Student earns skill, confidence

DeWayne Bartels
Craig Rude, a 2010 Metamora High School graduate, practices with the Legends Drum & Bugle Corps July 6 before the River City Rhapsody competition.

It was sweltering hot even in the shade at Germantown Hills Middle School July 6.

Craig Rude, and other members of the Legends Drum & Bugle Corps from Kalamazoo, Mich., however, practiced without complaint for the River City Rhapsody competition that night at Metamora High School.

Rude, a 2010 graduate of Metamora High School,  was on familiar ground. But, there was little time to reminisce. There was a competition that night.

Rude got into town at 2:30 a.m. July 5. He spent that day practicing and the next.

Rude, 18, is an incoming freshman at Southern Illinois University/Edwardsville, where he will study music, percussion performance and music business.

“I want to be able to perform and work on the business side, too,” he said during a short break. “This area has a lot of quality music education programs. There aren’t many music business opportunities though. I want to help with development, helping create partnerships between music and business.”

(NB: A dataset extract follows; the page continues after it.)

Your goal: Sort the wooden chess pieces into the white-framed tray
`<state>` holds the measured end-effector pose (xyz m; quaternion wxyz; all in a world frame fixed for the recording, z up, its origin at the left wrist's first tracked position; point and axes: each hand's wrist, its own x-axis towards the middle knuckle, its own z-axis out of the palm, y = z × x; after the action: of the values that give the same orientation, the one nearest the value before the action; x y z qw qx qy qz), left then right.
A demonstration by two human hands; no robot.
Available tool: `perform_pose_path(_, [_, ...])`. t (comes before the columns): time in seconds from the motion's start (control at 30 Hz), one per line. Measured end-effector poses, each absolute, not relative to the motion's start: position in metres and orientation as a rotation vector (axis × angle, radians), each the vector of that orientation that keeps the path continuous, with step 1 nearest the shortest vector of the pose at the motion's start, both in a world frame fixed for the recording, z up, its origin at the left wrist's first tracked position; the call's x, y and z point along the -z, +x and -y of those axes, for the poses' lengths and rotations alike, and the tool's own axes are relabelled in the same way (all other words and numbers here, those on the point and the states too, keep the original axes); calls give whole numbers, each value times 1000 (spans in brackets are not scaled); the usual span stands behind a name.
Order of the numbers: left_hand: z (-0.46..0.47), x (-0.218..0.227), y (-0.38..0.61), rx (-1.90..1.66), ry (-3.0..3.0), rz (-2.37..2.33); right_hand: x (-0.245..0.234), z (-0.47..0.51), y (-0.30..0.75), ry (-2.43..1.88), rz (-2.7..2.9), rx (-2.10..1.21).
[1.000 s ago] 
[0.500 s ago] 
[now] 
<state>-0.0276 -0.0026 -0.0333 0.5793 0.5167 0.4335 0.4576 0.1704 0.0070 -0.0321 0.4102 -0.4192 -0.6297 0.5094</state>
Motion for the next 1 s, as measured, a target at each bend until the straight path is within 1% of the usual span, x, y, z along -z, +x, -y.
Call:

But, that is in the future.

Right now, he said,  he has his hands full with the Legends Drum & Bugle Corps.

Music, practice and travel is his life this summer.

His daily schedule, when not traveling, includes anywhere from six to  eight hours practice a day. Travel is a big part of the summer. The group will visit  about 30 cities and travel 8,000 miles performing this summer.   

Rude plays the vibraphone, an instrument he picked up on while in fifth grade. His love of the instrument blossomed under the tutelage of Sr. Wally Parks at Metamora High School.

“It feels unique to be part of this show. I always felt I was in a little bubble with the corps. Now, I’m experiencing a close-knit bond with them here at home,” Rude said.

“Our show is very fresh. It’s only been in our hands a few days.”

Rude said while that presented a challenge for that night’s competition, it is not all about winning.

“I’m feeling pretty confident,” he said.

“We always judge ourselves though on whether we delivered our personal best, not the score. It’s like a marathon. You just keep trying.”

Ibe Sodawalla, executive director and CEO of Legends Performing Arts Association, agreed with Rude it is not just about trophies.

“The primary thing we are trying to provide is life-skills development. We harness discipline and character. We focus on future leaders,” Sodawalla said.

Sodawalla said they look for good musicians who are coordinated, can handle vigorous physical conditioning and have character and good attitude.

Sodawalla said he found all those elements in Rude.

“He helps us. He is a very organized guy. He’s very analytical. He not outgoing, but he’s starting to come out,” Sodawalla said.

“He came in and demonstrated commitment. He’s a real asset.”

The day turned dark as afternoon progressed. At show time rain was pouring down on Malone Field at Metamora High School.

The rain delayed the competition for an hour.

At the end of the event the Legends Drum & Bugle Corps placed second in their class.

Deb Rude, Craig’s mother, summed up her son’s feelings at the end of the night. “He felt they did pretty well,” she said.